## How to complete this task
Lines containing "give" should be pulled from the material below.

## Stored data
■ ■ ■ ■ ■ ■ ■
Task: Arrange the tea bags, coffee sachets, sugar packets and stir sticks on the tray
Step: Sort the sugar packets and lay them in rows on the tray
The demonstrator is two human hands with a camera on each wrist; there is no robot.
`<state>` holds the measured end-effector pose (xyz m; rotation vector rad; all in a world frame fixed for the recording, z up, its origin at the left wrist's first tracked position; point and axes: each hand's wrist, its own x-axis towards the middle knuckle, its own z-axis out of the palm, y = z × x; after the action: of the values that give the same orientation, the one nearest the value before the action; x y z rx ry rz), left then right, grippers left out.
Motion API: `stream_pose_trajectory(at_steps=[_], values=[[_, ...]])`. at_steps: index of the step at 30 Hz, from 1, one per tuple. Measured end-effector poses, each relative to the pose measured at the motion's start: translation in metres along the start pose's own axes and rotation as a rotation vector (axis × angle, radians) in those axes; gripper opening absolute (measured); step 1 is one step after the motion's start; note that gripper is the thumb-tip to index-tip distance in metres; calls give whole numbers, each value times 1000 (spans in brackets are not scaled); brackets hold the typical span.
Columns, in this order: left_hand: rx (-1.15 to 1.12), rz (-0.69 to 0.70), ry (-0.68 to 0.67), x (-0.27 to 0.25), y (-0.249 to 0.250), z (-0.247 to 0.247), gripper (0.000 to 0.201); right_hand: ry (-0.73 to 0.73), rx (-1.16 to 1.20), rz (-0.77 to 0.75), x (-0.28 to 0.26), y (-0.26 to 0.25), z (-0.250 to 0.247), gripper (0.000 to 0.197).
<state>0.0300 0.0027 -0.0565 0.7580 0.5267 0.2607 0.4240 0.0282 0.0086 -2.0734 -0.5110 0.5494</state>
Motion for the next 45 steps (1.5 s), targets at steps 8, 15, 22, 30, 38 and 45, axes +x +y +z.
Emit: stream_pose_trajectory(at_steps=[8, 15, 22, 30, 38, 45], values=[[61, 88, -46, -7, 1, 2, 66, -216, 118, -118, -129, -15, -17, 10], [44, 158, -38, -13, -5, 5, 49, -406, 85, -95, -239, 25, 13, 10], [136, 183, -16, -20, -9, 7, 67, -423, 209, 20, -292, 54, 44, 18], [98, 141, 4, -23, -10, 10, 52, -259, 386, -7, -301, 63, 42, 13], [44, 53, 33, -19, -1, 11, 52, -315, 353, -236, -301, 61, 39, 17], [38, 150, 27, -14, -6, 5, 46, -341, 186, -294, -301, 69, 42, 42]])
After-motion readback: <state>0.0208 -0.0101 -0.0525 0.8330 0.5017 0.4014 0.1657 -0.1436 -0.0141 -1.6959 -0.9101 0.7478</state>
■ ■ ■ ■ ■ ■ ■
## Exercise solution
`<state>` holds the measured end-effector pose (xyz m; rotation vector rad; all in a world frame fixed for the recording, z up, its origin at the left wrist's first tracked position; point and axes: each hand's wrist, its own x-axis towards the middle knuckle, its own z-axis out of the palm, y = z × x; after the action: of the values that give the same orientation, the one nearest the value before the action; x y z rx ry rz), left then right, grippers left out.
Motion API: `stream_pose_trajectory(at_steps=[_], values=[[_, ...]])`. at_steps: index of the step at 30 Hz, from 1, one per tuple. Measured end-effector poses, each relative to the pose measured at the motion's start: translation in metres along the start pose's own axes and rotation as a rotation vector (axis × angle, radians) in those axes; gripper opening absolute (measured); step 1 is one step after the motion's start; note that gripper is the thumb-tip to index-tip distance in metres; calls give whole numbers, each value times 1000 (spans in brackets are not scaled); brackets hold the typical span.

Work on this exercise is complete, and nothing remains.